Data section »
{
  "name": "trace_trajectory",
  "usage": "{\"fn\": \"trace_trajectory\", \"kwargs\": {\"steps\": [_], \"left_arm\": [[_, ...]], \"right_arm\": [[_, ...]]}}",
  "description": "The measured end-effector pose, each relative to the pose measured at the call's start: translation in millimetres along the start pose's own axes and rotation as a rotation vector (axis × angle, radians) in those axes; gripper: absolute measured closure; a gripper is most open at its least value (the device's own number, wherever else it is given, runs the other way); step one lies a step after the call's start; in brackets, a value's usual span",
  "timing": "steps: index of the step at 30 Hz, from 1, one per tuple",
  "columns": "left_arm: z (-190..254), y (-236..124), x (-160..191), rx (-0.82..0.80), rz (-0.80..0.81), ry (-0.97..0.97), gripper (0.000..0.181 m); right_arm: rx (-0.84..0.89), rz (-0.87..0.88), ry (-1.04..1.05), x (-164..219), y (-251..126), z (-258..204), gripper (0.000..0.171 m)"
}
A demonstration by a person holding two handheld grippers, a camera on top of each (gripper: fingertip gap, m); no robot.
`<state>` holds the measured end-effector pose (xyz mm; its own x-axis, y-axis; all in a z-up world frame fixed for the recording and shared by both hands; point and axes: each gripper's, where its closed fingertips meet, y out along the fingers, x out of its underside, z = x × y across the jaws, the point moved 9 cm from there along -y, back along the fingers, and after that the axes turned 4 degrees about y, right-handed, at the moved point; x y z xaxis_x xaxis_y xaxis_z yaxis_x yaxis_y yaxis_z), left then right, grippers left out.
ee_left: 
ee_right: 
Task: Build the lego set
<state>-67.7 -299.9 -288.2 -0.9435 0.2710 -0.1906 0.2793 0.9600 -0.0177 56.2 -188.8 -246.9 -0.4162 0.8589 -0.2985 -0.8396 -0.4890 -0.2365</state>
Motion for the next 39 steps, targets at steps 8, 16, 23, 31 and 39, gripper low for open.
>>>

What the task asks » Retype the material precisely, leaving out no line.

Task answer »
{
  "name": "trace_trajectory",
  "usage": "{\"fn\": \"trace_trajectory\", \"kwargs\": {\"steps\": [_], \"left_arm\": [[_, ...]], \"right_arm\": [[_, ...]]}}",
  "description": "The measured end-effector pose, each relative to the pose measured at the call's start: translation in millimetres along the start pose's own axes and rotation as a rotation vector (axis × angle, radians) in those axes; gripper: absolute measured closure; a gripper is most open at its least value (the device's own number, wherever else it is given, runs the other way); step one lies a step after the call's start; in brackets, a value's usual span",
  "timing": "steps: index of the step at 30 Hz, from 1, one per tuple",
  "columns": "left_arm: z (-190..254), y (-236..124), x (-160..191), rx (-0.82..0.80), rz (-0.80..0.81), ry (-0.97..0.97), gripper (0.000..0.181 m); right_arm: rx (-0.84..0.89), rz (-0.87..0.88), ry (-1.04..1.05), x (-164..219), y (-251..126), z (-258..204), gripper (0.000..0.171 m)"
}
A demonstration by a person holding two handheld grippers, a camera on top of each (gripper: fingertip gap, m); no robot.
`<state>` holds the measured end-effector pose (xyz mm; its own x-axis, y-axis; all in a z-up world frame fixed for the recording and shared by both hands; point and axes: each gripper's, where its closed fingertips meet, y out along the fingers, x out of its underside, z = x × y across the jaws, the point moved 9 cm from there along -y, back along the fingers, and after that the axes turned 4 degrees about y, right-handed, at the moved point; x y z xaxis_x xaxis_y xaxis_z yaxis_x yaxis_y yaxis_z), left then right, grippers left out.
ee_left: 
ee_right: 
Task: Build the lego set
<state>-67.7 -299.9 -288.2 -0.9435 0.2710 -0.1906 0.2793 0.9600 -0.0177 56.2 -188.8 -246.9 -0.4162 0.8589 -0.2985 -0.8396 -0.4890 -0.2365</state>
Motion for the next 39 steps, targets at steps 8, 16, 23, 31 and 39, gripper low for open.
>>>

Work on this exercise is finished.